Activity:
Nothing below is to be printed except the lines between the line holding "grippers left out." and the line holding "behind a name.", inclusive, each exactly as it appears.

The data:
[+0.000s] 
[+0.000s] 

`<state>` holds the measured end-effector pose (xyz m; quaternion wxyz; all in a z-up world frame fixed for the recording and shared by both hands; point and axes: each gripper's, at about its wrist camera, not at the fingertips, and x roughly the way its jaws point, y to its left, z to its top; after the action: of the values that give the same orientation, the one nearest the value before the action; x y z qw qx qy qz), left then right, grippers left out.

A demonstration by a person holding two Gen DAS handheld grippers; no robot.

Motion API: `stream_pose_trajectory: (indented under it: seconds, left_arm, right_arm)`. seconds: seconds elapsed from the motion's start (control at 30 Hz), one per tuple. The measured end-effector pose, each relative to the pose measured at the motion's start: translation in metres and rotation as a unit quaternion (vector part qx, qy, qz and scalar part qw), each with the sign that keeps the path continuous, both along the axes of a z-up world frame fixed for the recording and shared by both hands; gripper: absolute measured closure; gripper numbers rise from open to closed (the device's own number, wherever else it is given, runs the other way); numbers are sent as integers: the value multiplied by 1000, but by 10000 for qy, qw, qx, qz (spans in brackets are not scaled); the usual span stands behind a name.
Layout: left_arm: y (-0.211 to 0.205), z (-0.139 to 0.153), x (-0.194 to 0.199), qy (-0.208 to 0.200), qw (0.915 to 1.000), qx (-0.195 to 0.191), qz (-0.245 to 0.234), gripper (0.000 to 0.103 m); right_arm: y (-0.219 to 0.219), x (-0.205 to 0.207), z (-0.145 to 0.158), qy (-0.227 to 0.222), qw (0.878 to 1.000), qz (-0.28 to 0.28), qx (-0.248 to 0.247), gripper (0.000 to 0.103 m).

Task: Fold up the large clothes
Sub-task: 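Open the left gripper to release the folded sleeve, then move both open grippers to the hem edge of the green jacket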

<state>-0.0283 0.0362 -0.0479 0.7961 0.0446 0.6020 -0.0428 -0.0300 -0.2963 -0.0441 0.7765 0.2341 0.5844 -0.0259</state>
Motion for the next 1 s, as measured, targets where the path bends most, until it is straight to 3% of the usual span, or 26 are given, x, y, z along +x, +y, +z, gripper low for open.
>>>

Response to this exercise:
`<state>` holds the measured end-effector pose (xyz m; quaternion wxyz; all in a z-up world frame fixed for the recording and shared by both hands; point and axes: each gripper's, at about its wrist camera, not at the fingertips, and x roughly the way its jaws point, y to its left, z to its top; after the action: of the values that give the same orientation, the one nearest the value before the action; x y z qw qx qy qz), left then right, grippers left out.

A demonstration by a person holding two Gen DAS handheld grippers; no robot.

Motion API: `stream_pose_trajectory: (indented under it: seconds, left_arm, right_arm)`. seconds: seconds elapsed from the motion's start (control at 30 Hz), one per tuple. The measured end-effector pose, each relative to the pose measured at the motion's start: translation in metres and rotation as a unit quaternion (vector part qx, qy, qz and scalar part qw), each with the sign that keeps the path continuous, both along the axes of a z-up world frame fixed for the recording and shared by both hands; gripper: absolute measured closure; gripper numbers rise from open to closed (the device's own number, wherever else it is given, runs the other way); numbers are sent as integers: the value multiplied by 1000, but by 10000 for qy, qw, qx, qz (spans in brackets are not scaled); the usual span stands behind a name.

This output contains the full answer.